Bank of America CEO: $8 Billion Subprime Settlement Is 'Like a Bad Hour for Us'

Tickers in this article: BAC MBI

NEW YORK ( TheStreet) -- Bank of America (BAC) 's proposed $8.5 billion subprime mortgage settlement agreement with several large institutions, reached in June 2011, is just a "bad hour," for the giant bank, according to recent testimony by CEO Brian Moynihan.

Moynihan's testimony is part of a long-running legal battle with insurer MBIA(MBI) over liability for problem mortgages underwritten by Countrywide Financial, which Bank of America acquired in 2008. MBIA insured bonds that were backed by the Countrywide mortgages.

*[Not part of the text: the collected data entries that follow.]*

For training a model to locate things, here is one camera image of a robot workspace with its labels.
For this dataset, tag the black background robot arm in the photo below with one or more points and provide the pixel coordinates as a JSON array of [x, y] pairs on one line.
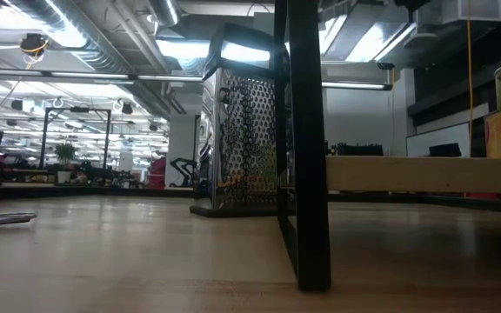
[[183, 167]]

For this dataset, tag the metal box grater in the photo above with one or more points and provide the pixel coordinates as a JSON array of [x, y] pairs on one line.
[[244, 143]]

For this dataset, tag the red background object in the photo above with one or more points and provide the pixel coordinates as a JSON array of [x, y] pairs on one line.
[[157, 174]]

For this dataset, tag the black background equipment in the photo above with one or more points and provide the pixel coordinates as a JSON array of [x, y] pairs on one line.
[[359, 149]]

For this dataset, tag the potted green plant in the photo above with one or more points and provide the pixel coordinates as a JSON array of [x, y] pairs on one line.
[[65, 152]]

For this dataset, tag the dark background monitor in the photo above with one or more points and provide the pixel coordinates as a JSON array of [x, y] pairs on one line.
[[445, 150]]

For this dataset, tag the black background stand frame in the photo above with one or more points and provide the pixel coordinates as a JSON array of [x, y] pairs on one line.
[[108, 139]]

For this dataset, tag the black aluminium table frame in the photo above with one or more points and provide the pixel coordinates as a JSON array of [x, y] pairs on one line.
[[102, 192]]

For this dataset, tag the silver ventilation duct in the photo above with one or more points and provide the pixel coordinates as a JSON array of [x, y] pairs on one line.
[[163, 11]]

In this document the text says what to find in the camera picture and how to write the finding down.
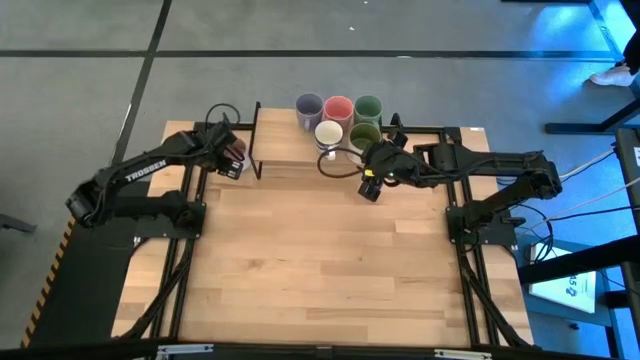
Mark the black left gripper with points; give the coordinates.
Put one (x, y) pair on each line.
(226, 150)

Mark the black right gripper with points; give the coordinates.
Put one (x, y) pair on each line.
(392, 165)

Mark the pale green mug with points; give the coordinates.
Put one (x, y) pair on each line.
(362, 135)

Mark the white mug with blue flowers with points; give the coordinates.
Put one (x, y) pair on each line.
(328, 132)

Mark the dark green mug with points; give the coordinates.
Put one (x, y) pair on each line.
(368, 106)

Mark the pink mug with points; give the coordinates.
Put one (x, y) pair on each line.
(338, 107)

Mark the pale lavender mug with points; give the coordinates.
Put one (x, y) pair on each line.
(310, 106)

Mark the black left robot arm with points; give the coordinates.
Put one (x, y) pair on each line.
(145, 170)

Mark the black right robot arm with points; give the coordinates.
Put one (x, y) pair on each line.
(500, 162)

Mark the black bar with silver brackets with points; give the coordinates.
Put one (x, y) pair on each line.
(320, 352)

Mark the black mat with hazard stripes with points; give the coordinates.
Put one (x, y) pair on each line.
(85, 290)

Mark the white sheet with blue print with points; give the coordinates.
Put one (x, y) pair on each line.
(562, 285)

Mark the grey floor object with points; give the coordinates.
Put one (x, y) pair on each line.
(17, 223)

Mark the black furniture leg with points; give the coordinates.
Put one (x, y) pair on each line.
(590, 125)

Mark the black desk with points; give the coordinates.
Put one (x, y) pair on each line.
(631, 210)

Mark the person's white shoe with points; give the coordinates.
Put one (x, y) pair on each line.
(612, 77)

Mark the person's leg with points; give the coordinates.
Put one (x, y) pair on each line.
(632, 35)

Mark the wooden shelf riser black frame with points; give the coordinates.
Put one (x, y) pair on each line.
(280, 140)

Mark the black aluminium table frame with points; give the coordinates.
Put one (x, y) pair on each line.
(435, 131)

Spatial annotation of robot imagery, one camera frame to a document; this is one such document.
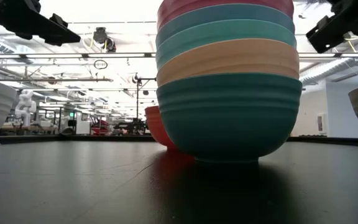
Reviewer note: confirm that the peach bowl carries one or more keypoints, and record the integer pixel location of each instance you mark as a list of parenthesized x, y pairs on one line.
[(228, 57)]

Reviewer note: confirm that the red tool cart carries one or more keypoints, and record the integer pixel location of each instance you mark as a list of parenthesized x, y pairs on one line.
[(99, 126)]

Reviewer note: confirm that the turquoise bowl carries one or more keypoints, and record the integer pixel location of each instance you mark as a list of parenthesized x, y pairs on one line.
[(225, 32)]

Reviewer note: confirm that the magenta bowl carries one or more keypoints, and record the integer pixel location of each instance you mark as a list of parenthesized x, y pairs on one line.
[(197, 4)]

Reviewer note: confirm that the white wall box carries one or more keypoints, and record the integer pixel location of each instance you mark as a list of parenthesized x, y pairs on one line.
[(322, 123)]

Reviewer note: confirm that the black stand pole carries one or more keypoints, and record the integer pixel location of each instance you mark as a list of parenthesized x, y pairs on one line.
[(137, 99)]

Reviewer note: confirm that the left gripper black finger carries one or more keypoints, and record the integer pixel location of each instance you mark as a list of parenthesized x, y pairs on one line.
[(51, 32)]

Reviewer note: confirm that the black machine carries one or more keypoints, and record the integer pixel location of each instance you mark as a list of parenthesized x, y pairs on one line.
[(130, 127)]

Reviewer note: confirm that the green bowl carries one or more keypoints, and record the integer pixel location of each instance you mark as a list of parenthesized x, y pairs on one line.
[(228, 118)]

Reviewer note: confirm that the blue bowl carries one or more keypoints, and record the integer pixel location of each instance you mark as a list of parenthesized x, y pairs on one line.
[(228, 14)]

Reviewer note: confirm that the grey ceiling duct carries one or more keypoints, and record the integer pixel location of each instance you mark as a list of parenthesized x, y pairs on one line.
[(331, 70)]

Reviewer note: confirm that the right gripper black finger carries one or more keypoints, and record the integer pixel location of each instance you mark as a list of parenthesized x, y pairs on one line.
[(328, 34)]

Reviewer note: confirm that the white cabinet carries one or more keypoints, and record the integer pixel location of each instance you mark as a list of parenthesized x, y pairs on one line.
[(82, 123)]

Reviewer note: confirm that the coral red bowl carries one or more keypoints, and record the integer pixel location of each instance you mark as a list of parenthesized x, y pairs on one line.
[(155, 124)]

Analysts such as MKM Partners analyst Harry Fong expect Bank of America to eventually settle with MBIA for $3 billion, but Fong argues the real elephant is the courtroom is the June 2011 $8.5 billion settlement agreement between Bank of America and several large institutions, including PIMCO, BlackRock(BLK) , MetLife(MET) , Goldman Sachs (GS) and the Federal Reserve Bank of New York.

During Thursday's court proceeding, according to a research note Fong published Friday, MBIA's attorneys showed a video of earlier testimony they'd taken from Bank of America CEO Brian Moynihan. In the video, the attorneys asked where the bank had found the money to pay the cost of the settlement.

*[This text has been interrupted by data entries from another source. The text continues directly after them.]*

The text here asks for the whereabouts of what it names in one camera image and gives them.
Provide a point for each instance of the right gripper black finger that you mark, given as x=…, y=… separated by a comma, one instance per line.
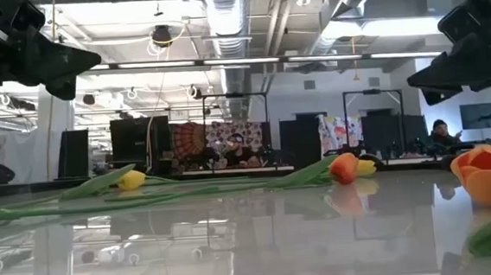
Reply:
x=439, y=95
x=470, y=63

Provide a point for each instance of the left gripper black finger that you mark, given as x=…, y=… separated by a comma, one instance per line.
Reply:
x=63, y=88
x=54, y=60

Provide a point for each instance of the yellow artificial tulip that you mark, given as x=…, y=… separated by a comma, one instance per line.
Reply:
x=131, y=180
x=366, y=167

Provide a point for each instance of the person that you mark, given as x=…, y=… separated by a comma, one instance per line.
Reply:
x=439, y=139
x=239, y=155

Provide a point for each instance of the black panel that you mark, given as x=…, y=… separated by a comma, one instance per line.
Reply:
x=300, y=142
x=384, y=132
x=73, y=154
x=133, y=145

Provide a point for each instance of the white backdrop sheet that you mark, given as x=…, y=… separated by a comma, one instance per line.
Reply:
x=26, y=157

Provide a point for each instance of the colourful patterned cloth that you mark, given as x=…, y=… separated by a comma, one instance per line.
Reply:
x=336, y=133

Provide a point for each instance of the orange mandala tapestry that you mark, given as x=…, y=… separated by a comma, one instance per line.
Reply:
x=187, y=139

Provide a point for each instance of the long ceiling light strip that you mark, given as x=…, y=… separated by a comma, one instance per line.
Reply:
x=240, y=60

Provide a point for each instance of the floral patterned tapestry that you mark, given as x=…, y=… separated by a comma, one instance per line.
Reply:
x=247, y=133

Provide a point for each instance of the wall monitor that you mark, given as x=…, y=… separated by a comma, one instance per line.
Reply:
x=482, y=115

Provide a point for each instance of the black rig frame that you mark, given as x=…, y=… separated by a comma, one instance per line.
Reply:
x=234, y=95
x=372, y=91

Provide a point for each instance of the black dome ceiling camera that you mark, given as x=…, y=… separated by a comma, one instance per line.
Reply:
x=161, y=35

Moynihan replied that he did not know.

"When pressed, he claimed it was justified that he did not know," Fong wrote, "as Bank of America has more than $400 billion in assets, and $8.0 billion was 'like a bad hour for us.'"

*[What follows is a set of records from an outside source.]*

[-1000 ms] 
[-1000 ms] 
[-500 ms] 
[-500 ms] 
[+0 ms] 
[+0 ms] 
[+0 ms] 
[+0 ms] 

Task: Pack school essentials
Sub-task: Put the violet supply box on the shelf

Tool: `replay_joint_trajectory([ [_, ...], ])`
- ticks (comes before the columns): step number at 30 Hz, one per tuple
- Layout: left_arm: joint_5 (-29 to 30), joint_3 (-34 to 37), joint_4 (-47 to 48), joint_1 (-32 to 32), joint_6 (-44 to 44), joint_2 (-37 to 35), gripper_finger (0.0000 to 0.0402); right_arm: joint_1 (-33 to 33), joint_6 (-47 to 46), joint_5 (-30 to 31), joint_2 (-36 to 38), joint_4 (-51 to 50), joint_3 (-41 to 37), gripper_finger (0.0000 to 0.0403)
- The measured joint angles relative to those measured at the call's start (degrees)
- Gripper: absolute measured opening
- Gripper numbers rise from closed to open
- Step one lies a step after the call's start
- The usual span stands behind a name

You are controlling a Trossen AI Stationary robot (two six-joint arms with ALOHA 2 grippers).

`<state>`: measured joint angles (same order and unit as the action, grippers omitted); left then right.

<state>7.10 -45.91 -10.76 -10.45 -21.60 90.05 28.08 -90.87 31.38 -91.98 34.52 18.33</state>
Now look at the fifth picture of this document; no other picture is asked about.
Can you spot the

In Friday's report, Fong argues Bank of America got off for "pennies on the dollar," in the June 2011 settlement, but that a $3 billion deal with MBIA would jeopardize the June 2011 one, which has been challenged by various regulators and investors.

According to Fong, the $8.5 billion June 2011 settlement covers bonds originally sold for more than $400 billion, losses on which "are approaching $100 billion and "some observers believe...could ultimately reach $200 billion."

Fong, who officially covers MBIA and not Bank of America, argues Bank of America will need to resolve the $8.5 billion case within three months. Failing that, it risks having New York State Supreme Court Justice Eileen Bransten rule that it is liable for Countrywide's actions, meaning its costs on the $8.5 billion settlement could go up dramatically. After that point, he expects Bank of America to reach a settlement with MBIA, the key to his $18 12-month price target on MBIA shares, which were worth $8.28 in mid-afternoon trading Friday.

Bank of America, which reached an $11.6 billion agreement with Fannie Mae (FNMA) over mortgage bonds, still faces untold billions in costs. While that doesn't sound like much for a bank that makes $8 billion an hour, Moynihan--unfortunately for him--was joking.

An email message to Bank of America spokesmen wasn't returned.